Task objective:
Transcribe only part of the material below: the lines from the one containing "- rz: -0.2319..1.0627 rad" through the one containing "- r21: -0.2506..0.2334", inclusive, exactly as written.

Data in this exercise:
§

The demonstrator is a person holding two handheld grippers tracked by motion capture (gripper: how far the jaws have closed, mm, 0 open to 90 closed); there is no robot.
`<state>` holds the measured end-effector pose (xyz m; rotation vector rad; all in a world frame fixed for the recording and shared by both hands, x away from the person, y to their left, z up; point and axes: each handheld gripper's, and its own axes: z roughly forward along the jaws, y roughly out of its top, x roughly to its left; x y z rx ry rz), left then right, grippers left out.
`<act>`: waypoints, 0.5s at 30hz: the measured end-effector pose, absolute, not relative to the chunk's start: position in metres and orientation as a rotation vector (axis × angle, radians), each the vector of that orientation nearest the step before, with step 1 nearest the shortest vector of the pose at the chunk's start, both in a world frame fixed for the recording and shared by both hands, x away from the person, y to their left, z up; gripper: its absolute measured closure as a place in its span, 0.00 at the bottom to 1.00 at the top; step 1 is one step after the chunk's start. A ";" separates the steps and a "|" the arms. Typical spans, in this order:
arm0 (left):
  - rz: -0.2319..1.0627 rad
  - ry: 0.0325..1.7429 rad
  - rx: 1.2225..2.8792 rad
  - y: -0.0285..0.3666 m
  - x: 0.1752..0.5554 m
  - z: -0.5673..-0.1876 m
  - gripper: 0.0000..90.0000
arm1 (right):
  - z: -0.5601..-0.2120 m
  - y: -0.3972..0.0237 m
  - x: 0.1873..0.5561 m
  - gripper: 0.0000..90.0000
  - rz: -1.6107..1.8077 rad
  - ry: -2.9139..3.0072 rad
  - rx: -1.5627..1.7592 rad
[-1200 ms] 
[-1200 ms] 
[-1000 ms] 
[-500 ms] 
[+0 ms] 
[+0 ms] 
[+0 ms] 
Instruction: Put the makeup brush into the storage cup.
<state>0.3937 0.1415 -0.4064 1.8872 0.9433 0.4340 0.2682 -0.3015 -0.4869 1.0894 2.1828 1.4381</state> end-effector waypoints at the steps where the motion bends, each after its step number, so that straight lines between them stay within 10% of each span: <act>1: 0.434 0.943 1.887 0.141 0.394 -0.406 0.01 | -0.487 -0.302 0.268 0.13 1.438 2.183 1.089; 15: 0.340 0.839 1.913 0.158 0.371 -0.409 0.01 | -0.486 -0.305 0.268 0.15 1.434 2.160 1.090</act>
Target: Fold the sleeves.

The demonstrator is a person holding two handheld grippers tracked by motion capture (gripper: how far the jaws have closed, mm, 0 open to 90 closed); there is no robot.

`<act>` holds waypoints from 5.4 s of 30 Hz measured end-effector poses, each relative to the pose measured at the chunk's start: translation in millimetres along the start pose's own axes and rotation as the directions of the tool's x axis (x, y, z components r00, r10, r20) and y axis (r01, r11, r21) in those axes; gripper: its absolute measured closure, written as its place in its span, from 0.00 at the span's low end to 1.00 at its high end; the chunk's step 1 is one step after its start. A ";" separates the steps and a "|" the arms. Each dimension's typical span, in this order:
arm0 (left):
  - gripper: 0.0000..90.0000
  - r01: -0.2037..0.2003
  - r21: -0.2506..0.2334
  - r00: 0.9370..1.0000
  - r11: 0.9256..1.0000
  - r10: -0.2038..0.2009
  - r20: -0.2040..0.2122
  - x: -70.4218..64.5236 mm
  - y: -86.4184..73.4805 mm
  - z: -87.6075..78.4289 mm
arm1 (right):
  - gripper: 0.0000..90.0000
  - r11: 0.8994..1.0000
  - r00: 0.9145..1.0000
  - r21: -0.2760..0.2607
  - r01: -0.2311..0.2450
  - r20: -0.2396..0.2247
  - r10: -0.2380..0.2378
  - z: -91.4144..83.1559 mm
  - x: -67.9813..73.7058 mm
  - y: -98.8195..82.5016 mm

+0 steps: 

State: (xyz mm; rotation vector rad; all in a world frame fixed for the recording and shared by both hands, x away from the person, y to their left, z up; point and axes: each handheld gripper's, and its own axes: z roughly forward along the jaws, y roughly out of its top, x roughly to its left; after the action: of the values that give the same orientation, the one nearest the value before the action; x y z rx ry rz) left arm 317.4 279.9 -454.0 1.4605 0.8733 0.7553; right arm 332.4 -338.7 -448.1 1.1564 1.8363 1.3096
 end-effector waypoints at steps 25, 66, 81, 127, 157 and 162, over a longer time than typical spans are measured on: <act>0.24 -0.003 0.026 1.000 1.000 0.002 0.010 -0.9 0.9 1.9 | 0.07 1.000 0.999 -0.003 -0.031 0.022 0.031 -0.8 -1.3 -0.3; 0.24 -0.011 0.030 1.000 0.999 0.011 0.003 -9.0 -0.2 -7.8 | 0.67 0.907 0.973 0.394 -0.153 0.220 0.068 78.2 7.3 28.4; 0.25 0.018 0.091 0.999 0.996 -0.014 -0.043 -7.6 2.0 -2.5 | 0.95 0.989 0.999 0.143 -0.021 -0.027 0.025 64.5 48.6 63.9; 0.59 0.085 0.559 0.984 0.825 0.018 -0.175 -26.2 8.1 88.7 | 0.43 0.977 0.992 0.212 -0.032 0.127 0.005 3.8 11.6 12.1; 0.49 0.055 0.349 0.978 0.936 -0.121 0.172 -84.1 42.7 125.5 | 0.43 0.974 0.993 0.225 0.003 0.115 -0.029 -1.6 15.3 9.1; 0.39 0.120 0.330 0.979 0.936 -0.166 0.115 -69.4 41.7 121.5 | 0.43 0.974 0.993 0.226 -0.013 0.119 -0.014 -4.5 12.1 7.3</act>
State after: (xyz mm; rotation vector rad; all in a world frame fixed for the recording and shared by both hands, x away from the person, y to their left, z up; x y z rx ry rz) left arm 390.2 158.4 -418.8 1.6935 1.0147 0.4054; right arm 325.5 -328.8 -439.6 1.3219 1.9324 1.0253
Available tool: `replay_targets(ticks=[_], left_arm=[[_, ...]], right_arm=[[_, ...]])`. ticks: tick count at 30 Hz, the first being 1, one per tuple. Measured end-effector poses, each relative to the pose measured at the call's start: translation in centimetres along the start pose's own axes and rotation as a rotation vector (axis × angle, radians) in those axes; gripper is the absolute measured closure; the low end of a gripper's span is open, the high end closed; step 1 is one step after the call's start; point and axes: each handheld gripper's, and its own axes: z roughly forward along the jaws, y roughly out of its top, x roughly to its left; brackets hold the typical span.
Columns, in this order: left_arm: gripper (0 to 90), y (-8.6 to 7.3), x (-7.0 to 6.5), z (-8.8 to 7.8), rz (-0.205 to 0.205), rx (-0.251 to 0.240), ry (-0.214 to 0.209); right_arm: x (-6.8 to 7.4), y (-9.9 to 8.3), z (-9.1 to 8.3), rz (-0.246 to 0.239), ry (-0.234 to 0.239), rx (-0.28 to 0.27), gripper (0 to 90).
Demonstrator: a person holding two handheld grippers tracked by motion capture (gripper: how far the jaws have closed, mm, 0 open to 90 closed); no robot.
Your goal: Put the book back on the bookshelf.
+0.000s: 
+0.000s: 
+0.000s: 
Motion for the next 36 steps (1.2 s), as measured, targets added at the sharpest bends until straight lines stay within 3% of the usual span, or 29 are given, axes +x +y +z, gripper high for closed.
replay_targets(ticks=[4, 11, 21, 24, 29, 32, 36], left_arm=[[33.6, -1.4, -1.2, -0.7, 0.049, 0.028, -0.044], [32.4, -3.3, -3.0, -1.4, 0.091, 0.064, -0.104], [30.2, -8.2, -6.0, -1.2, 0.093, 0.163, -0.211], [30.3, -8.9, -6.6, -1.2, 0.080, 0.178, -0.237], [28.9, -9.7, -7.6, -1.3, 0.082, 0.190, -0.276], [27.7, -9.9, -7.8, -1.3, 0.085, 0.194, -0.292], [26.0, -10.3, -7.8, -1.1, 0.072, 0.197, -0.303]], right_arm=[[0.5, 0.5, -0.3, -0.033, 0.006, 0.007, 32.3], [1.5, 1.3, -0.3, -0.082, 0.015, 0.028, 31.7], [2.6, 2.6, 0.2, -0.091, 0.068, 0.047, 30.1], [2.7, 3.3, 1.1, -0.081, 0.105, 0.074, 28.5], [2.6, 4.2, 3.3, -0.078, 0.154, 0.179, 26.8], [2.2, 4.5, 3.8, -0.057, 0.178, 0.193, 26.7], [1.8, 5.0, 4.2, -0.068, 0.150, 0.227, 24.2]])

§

Written solution:
  - rz: -0.2319..1.0627 rad
  - ry: 0.0325..1.7429 rad
  - rx: 1.2225..2.8792 rad
  - y: -0.0285..0.3666 m
  - x: 0.1752..0.5554 m
  - z: -0.5673..-0.1876 m
  - gripper: 0.0000..90.0000
arm1 (right):
  - z: -0.5601..-0.2120 m
  - y: -0.3972..0.0237 m
  - x: 0.1873..0.5561 m
  - gripper: 0.0000..90.0000
  - rz: -1.6107..1.8077 rad
  - ry: -2.9139..3.0072 rad
  - rx: -1.5627..1.7592 rad
[-1200 ms] 
[-1200 ms] 
[-1000 ms] 
[-500 ms] 
[+0 ms] 
[+0 ms] 
[+0 ms] 
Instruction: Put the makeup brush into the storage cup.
<state>0.3937 0.1415 -0.4064 1.8872 0.9433 0.4340 0.2682 -0.3015 -0.4869 1.0894 2.1828 1.4381</state> end-effector waypoints at the steps where the motion bends, each after its step number, so that straight lines between them stay within 10% of each span: <act>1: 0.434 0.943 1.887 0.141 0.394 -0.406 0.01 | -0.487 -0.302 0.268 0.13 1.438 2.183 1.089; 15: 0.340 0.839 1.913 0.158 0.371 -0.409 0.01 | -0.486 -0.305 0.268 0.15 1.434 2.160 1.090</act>
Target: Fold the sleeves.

The demonstrator is a person holding two handheld grippers tracked by motion capture (gripper: how far the jaws have closed, mm, 0 open to 90 closed); there is no robot.

`<act>` holds waypoints from 5.4 s of 30 Hz measured end-effector poses, each relative to the pose measured at the chunk's start: translation in millimetres along the start pose's own axes and rotation as the directions of the tool's x axis (x, y, z components r00, r10, r20) and y axis (r01, r11, r21) in those axes; gripper: its absolute measured closure, written as its place in its span, from 0.00 at the span's low end to 1.00 at its high end; the chunk's step 1 is one step after its start. A ";" separates the steps and a "|" the arms. Each dimension's typical span, in this order:
arm0 (left):
  - gripper: 0.0000..90.0000
  - r01: -0.2037..0.2003
  - r21: -0.2506..0.2334

What came before is the finished answer.